In [1]:
%matplotlib inline
import numpy as np
import pandas as pd
from scipy import stats
import matplotlib.pyplot as plt
import seaborn as sns
In [2]:
sns.set_context("talk")
sns.set_style("ticks")
np.random.seed(1337)
I will be writing about the Extreme value theory (EVT) which was introduced to me by my brother Sudhanshu, while he was working on his internship project. I really liked the connection it has with central limit theorem (CLT). The approach allowed me to better understand central limit theorem as a way to identify distribution of a function applied to independent and identically distributed (i.i.d.) samples. For CLT, the function is the mean or sum applied to the samples. For EVT the function is max or min.
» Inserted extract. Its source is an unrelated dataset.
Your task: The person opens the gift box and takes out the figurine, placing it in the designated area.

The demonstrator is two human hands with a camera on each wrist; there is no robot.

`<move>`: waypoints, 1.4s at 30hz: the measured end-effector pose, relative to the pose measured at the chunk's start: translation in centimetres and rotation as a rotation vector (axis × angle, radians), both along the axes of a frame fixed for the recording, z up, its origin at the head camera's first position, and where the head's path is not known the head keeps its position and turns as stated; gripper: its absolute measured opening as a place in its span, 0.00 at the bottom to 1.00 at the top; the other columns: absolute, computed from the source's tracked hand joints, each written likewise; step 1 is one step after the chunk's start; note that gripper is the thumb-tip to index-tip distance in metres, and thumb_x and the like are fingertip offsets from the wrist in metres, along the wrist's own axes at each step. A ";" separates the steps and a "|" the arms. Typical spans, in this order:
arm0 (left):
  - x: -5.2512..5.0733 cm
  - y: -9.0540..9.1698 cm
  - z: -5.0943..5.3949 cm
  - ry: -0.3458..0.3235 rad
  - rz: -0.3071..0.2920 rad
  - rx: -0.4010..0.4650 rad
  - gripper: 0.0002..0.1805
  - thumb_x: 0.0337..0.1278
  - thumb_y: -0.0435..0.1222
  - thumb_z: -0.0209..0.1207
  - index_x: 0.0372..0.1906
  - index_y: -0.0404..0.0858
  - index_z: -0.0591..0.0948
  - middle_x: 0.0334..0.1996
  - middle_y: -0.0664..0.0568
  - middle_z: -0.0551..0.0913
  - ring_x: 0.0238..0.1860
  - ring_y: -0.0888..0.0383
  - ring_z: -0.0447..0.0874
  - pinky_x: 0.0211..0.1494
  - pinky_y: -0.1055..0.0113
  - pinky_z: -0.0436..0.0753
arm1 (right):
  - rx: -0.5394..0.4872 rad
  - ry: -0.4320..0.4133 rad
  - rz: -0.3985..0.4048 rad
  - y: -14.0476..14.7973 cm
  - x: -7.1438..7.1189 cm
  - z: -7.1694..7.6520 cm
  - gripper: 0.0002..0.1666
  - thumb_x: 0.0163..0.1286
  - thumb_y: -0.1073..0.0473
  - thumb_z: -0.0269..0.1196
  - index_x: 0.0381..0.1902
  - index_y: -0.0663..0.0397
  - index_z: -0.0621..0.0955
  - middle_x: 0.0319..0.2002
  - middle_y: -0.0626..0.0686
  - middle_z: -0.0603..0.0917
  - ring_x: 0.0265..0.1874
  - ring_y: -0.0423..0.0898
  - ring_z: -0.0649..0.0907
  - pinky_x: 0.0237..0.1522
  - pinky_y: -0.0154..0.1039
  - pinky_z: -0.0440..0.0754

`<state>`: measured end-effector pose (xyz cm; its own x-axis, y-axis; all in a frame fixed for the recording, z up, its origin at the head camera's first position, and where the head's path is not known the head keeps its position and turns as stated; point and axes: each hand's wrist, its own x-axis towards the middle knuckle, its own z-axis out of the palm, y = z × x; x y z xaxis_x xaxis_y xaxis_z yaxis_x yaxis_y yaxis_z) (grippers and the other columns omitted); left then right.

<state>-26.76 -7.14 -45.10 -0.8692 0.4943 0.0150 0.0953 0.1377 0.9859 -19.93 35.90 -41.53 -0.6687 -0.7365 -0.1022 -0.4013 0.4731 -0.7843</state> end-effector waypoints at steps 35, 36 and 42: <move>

I will do a multi part series trying to explain EVT using examples from real data. In the first part, the focus is on simply understanding the core ideas and introducing the limiting distributions for EVT.
Most of us know about the central limit theorem. It states that the sample means for i.i.d. samples from a distribution with finite variance, follows a normal distribution. More formally, we can write it as follows:
$$ \begin{equation} X_1, X_2, ..., X_n \sim p(X)\\ S_n = \frac{\sum_i X_i}{n}\\ S_n \sim \mathcal{N}(\mu, \sigma^2)\\ \end{equation} $$Similarly, there exists a the Extreme value theory. This theory deals with the distribution of the extreme values (like minimum or maximum) from the (i.i.d.) samples from some distribution.
$$ \begin{equation} X_1, X_2, ..., X_n \sim p(X)\\ M_n = \max_i X_i\\ M_n \sim {\textrm {GEV}}(\mu ,\,\sigma ,\,\xi ) \\ \end{equation} $$Surprisingly, like the central limit theorem, these values also converge on a class of distributions called the generalized extreme value distribution which characterizes three types of distributions. These distributions are:
Weibull law: $G(z)={\begin{cases}\exp \left\{-\left(-\left({\frac {z-b}{a}}\right)\right)^{\alpha }\right\}&z<b\\1&z\geq b\end{cases}}$ when the distribution of $M_{n}$ has a light tail with finite upper bound. Also known as Type 3.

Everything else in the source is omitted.